Apart from the pictures, print the data below exactly as given.

# # #

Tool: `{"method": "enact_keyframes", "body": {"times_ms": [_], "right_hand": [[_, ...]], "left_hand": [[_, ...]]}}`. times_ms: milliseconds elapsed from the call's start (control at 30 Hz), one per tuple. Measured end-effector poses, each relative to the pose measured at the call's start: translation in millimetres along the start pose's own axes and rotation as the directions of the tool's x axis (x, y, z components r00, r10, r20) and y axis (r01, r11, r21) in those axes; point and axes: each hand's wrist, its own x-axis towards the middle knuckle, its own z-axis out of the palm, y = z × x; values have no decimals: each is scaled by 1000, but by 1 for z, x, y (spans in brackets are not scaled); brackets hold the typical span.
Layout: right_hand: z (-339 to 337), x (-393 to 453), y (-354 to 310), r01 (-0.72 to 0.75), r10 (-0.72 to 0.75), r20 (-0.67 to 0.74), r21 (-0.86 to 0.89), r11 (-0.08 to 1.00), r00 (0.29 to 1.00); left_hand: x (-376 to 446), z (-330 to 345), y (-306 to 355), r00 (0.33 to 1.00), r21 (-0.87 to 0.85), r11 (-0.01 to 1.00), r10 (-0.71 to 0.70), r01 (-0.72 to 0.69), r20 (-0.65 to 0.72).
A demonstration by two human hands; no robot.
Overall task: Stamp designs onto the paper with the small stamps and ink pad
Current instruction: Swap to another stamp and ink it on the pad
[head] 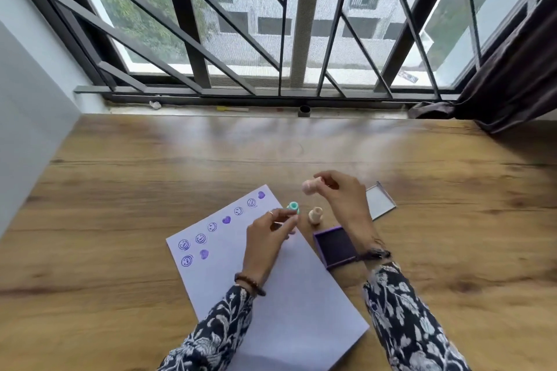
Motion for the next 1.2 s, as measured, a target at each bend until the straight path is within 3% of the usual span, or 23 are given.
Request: {"method": "enact_keyframes", "body": {"times_ms": [67, 100, 200, 367, 433, 533, 633, 733, 833, 933, 1000, 1100, 1200], "right_hand": [[-7, -21, -6, -70, 37, 116, 297, 952, 993], [-9, -32, -6, -105, 46, 169, 360, 927, 985], [-11, -53, -2, -176, 75, 224, 472, 864, 972], [-5, -65, 6, -195, 126, 166, 519, 832, 978], [-1, -69, 8, -248, 203, 143, 575, 779, 969], [1, -75, 13, -337, 326, 169, 744, 576, 930], [-4, -81, 24, -371, 411, 232, 879, 299, 881], [-9, -86, 38, -384, 434, 273, 903, 193, 859], [-11, -91, 51, -400, 438, 250, 869, 292, 863], [-8, -93, 56, -396, 434, 124, 679, 618, 892], [-4, -94, 59, -364, 422, 14, 532, 765, 907], [2, -95, 60, -258, 294, -146, 223, 940, 945], [10, -93, 56, -112, 86, -241, -96, 989, 967]], "left_hand": [[-1, 0, 16, 989, -359, 922, -128, 146, 73], [-1, 0, 21, 986, -418, 894, -128, 161, 108], [-4, 1, 33, 986, -414, 901, -75, 131, 149], [-10, 7, 36, 992, -340, 938, -26, 66, 120], [-13, 11, 36, 992, -292, 956, 20, 16, 121], [-16, 11, 31, 989, -153, 983, 113, -98, 92], [-16, 6, 12, 968, 134, 962, 226, -240, 113], [-18, 3, -9, 953, 370, 883, 230, -289, 195], [-21, 5, -21, 949, 440, 847, 214, -299, 233], [-20, 8, -22, 949, 468, 832, 205, -298, 241], [-19, 8, -21, 942, 516, 795, 206, -319, 266], [-19, 12, -21, 928, 616, 699, 209, -362, 308], [-19, 20, -22, 926, 695, 615, 193, -373, 326]]}}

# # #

TASK RESPONSE:
Tool: `{"method": "enact_keyframes", "body": {"times_ms": [_], "right_hand": [[_, ...]], "left_hand": [[_, ...]]}}`. times_ms: milliseconds elapsed from the call's start (control at 30 Hz), one per tuple. Measured end-effector poses, each relative to the pose measured at the call's start: translation in millimetres along the start pose's own axes and rotation as the directions of the tool's x axis (x, y, z components r00, r10, r20) and y axis (r01, r11, r21) in those axes; point and axes: each hand's wrist, its own x-axis towards the middle knuckle, its own z-axis out of the palm, y = z × x; values have no decimals: each is scaled by 1000, but by 1 for z, x, y (spans in brackets are not scaled); brackets hold the typical span.
Layout: right_hand: z (-339 to 337), x (-393 to 453), y (-354 to 310), r01 (-0.72 to 0.75), r10 (-0.72 to 0.75), r20 (-0.67 to 0.74), r21 (-0.86 to 0.89), r11 (-0.08 to 1.00), r00 (0.29 to 1.00); left_hand: x (-376 to 446), z (-330 to 345), y (-306 to 355), r00 (0.33 to 1.00), r21 (-0.87 to 0.85), r11 (-0.01 to 1.00), r10 (-0.71 to 0.70), r01 (-0.72 to 0.69), r20 (-0.65 to 0.72).
A demonstration by two human hands; no robot.
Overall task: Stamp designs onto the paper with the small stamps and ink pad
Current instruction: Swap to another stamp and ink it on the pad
[head] 
Motion for the next 1.2 s, as measured, a target at each bend until the straight path is within 3% of the usual span, or 23 are given.
Request: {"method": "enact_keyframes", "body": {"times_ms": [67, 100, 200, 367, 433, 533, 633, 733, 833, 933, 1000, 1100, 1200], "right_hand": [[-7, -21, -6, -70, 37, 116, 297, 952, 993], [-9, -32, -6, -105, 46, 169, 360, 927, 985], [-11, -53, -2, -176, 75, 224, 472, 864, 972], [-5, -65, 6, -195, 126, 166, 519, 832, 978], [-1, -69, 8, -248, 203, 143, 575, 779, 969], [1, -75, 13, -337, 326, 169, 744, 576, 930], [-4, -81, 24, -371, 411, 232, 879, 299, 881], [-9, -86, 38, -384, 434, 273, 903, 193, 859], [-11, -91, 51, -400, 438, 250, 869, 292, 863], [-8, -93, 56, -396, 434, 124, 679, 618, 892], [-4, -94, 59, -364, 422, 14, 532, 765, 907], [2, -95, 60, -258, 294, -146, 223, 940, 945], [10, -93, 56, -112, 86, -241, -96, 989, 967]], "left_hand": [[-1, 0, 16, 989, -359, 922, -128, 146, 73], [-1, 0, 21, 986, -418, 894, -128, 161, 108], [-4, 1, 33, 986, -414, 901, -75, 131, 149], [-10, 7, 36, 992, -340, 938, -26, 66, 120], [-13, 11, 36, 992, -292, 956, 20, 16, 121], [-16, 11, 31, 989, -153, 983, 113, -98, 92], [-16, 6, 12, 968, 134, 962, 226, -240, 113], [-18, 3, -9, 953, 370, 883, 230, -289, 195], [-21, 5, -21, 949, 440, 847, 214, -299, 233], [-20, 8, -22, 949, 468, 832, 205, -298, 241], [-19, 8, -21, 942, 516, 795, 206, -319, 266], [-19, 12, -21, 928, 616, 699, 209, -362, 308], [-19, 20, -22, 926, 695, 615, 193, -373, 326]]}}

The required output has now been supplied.